I think one of the main reasons I became a ceramicist is because I hate sitting in front of a computer. Nothing on the screen is real; I can’t touch it or smell it. When I stroke my fingertips over the screen, I can’t feel the structure of the words I am writing. The clay requires my attention every day during the processes, it will remember everything my hands does to it. Clay is very real in relation to the abstract computer. If I forget to cover my sculpture in plastic just for one night, all my work is ruined. I can wait 5 years before I edit a picture on my computer, and the outcome will still be exactly the same.

For me, it has been a nightmare to turn the exam semester into something that only exists on a screen. Yes, it is sad that both the exam show and the spring exhibition got cancel, but it’s the tactilely I miss the most. I want someone to touch my vases without my permission and let them feel the cold porcelain against their skin and afterward study the imprint their fingers left in the dust. I wanted to feel the warmth of a loved one’s hug after my examination. I want to get angry at my classmates for being stupid while we fight about a works position in Vita Havet. But I am left here all alone, tapping the hard keys on my computer over and over again.

There is something very defusing with discussing an exam project with an opponent on a laptop while sitting in the sofa dressed in pyjamas. I can’t read his body language, and if he says something I don’t like, I can just push the off button and his gone. I can’t see the audiences reaction to what I am saying, do they laugh when I make a joke? They might as well be standing in the shower or sleeping, I have no way to tell. I feel that I get along with a lot more people on Zoom that in real life discussions, but it is because only fragments of our personalities makes it through the tiny lenses and microphones.

In one way, I still feel that I am one of the lucky ones in this situation. I am born in the 90’s, and as all teenagers in the beginning of this century, I had the dream of becoming a photographer. My friends and I always brought the camera wherever we went, even a walk home from the bus stop could be turned in to an adventure through the camera lens.
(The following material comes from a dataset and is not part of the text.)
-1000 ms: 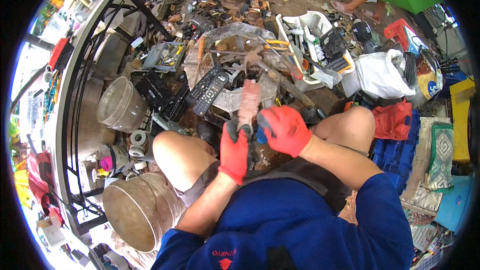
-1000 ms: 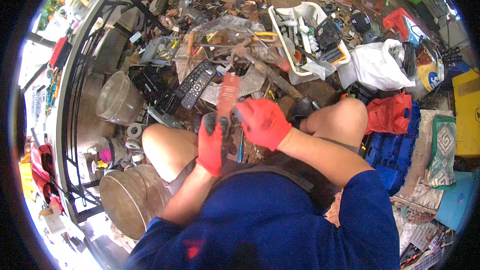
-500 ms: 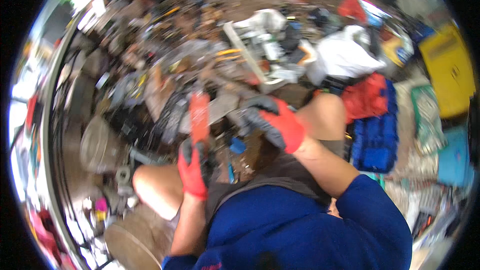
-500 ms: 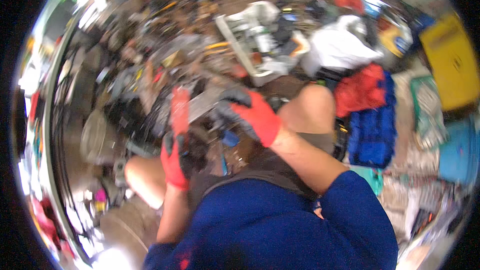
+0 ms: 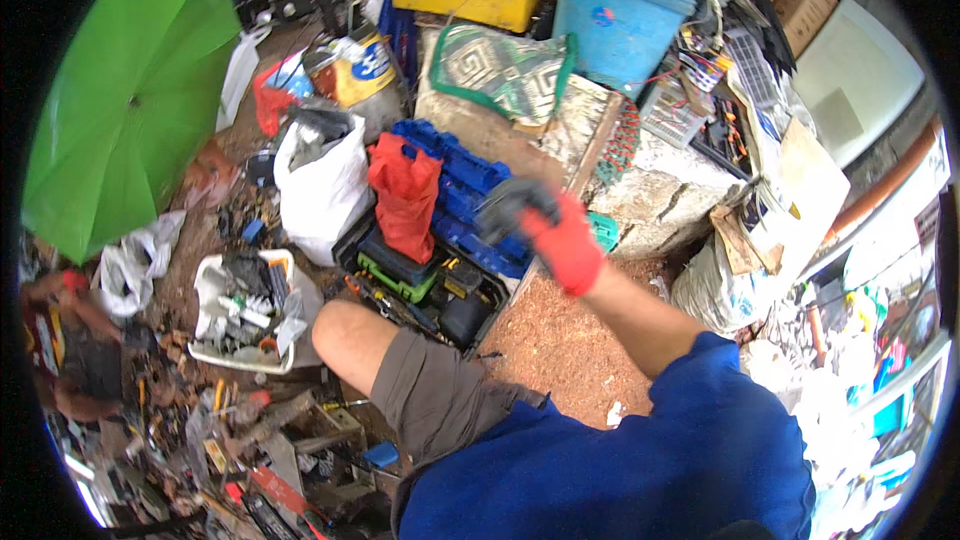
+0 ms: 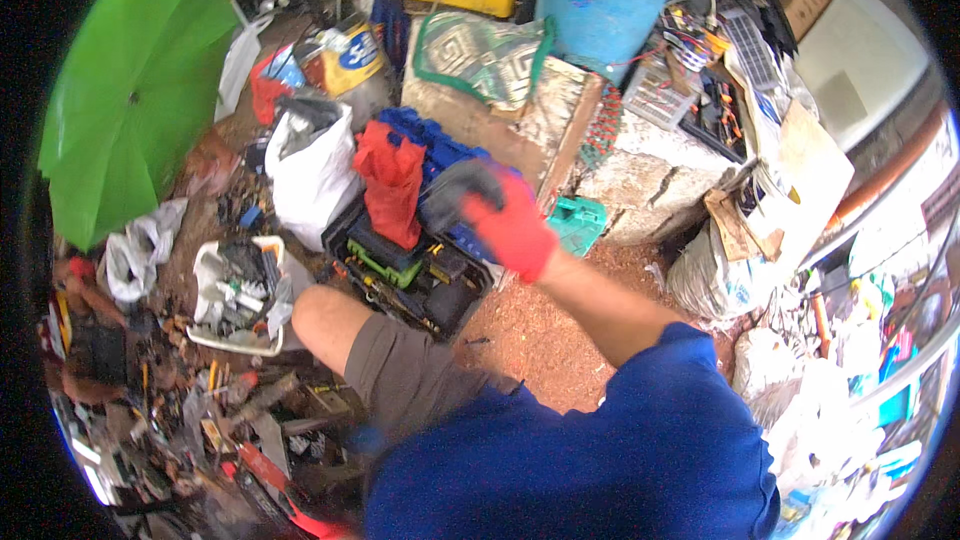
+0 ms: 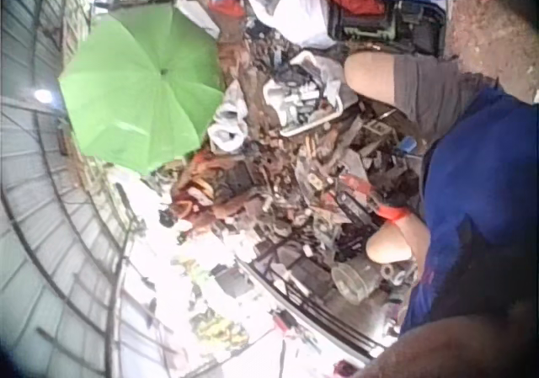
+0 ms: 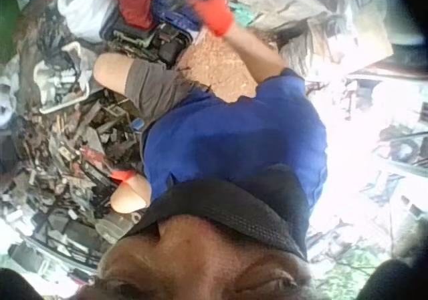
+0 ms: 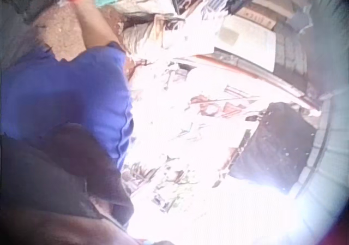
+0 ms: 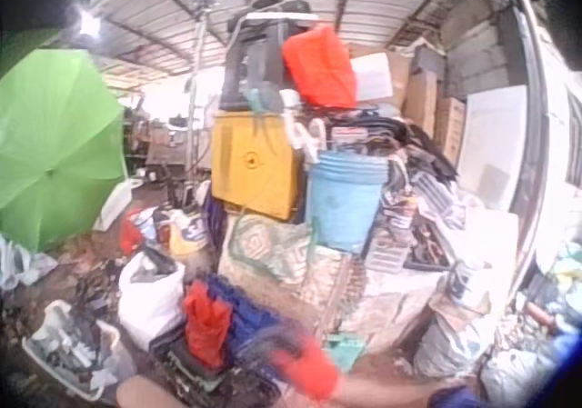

All of these pictures were of course uploaded to Bilddagboken32. This is something I have very much brought with me to my adult life. I unconsciously make a lot of creative decisions depending on if the work will look good on photo or not. Many of my works are visually pleasing and made to look great on social media, this work is not an exception.

I thought I knew what anticlimax meant before this semester, but I had no idea. There is always something bittersweet with finishing a big project, but I am sad to say that I can’t remember any happy or sweet moment from this spring. My only wish is that the future will bring good things and that no one else will have to finish 7 years of craft studies in this way.